:: Stored data ::
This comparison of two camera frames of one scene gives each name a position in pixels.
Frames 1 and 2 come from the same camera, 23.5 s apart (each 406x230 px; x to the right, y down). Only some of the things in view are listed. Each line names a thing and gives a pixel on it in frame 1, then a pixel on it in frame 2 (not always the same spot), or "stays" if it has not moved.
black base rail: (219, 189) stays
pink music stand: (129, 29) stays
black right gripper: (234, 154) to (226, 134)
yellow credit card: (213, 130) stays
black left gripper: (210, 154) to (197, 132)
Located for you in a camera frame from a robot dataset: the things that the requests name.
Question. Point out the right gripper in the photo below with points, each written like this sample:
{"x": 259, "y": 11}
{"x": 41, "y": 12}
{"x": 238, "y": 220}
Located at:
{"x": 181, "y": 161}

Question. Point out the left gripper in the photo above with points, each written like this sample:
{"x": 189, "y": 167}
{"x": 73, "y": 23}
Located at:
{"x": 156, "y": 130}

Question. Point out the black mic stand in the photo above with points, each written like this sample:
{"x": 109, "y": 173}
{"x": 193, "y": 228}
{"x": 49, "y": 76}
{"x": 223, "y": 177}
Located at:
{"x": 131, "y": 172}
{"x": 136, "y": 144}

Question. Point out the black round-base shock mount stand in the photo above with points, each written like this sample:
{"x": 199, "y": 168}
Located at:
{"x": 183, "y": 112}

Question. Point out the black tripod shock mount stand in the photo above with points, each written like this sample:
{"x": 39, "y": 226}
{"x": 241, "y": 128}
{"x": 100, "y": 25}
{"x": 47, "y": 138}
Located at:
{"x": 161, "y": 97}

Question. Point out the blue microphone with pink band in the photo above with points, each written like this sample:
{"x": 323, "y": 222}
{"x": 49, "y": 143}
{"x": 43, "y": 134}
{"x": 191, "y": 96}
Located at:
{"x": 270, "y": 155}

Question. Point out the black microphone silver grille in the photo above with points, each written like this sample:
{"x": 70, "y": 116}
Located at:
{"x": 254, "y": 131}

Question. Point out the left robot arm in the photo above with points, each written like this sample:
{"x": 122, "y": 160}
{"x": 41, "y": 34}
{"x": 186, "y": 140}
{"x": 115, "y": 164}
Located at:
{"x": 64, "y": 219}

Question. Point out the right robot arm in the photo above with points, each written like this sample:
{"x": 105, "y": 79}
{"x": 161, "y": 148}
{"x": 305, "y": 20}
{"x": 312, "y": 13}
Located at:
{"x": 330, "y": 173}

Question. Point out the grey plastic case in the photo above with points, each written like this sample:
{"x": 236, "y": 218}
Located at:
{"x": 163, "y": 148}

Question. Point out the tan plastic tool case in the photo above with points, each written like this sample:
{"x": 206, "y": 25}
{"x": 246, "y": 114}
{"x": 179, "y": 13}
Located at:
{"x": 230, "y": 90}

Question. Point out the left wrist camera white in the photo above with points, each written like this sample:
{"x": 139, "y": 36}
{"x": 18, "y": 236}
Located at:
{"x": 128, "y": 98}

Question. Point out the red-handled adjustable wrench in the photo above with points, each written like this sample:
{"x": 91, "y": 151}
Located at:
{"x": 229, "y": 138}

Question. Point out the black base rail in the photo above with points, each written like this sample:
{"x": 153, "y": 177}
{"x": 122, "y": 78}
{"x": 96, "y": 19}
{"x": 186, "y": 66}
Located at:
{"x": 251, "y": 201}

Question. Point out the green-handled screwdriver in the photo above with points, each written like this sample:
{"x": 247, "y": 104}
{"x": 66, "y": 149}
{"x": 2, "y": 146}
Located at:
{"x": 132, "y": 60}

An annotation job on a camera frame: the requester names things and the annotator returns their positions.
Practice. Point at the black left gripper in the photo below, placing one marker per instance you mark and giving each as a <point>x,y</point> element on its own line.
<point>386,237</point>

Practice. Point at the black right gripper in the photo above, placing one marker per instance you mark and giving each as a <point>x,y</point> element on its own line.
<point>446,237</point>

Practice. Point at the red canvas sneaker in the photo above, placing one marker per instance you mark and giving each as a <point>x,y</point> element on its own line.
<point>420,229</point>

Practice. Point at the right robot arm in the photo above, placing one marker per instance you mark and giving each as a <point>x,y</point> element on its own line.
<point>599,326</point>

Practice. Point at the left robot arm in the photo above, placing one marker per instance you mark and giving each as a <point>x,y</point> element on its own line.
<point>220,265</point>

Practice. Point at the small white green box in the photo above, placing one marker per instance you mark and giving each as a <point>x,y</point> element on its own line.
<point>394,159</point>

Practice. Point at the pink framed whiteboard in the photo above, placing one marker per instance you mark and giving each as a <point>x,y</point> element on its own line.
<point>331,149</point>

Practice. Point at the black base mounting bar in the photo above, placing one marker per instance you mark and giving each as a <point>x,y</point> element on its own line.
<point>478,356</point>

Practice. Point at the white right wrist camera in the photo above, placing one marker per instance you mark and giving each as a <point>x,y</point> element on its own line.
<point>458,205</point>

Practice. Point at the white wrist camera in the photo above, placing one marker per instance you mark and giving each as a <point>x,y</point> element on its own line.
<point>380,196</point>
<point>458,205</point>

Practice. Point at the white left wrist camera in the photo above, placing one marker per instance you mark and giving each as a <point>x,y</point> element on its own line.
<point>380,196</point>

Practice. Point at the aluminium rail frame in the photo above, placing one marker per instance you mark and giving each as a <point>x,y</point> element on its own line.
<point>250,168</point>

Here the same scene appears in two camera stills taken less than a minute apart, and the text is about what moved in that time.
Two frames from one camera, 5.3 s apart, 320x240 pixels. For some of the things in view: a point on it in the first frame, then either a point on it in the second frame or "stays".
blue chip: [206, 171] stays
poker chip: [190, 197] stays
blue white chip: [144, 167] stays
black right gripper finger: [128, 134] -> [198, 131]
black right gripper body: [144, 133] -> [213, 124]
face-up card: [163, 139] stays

:: What you are asked to do ::
Report only how many lines in the entries contain "shock".

:: Answer to this problem ::
2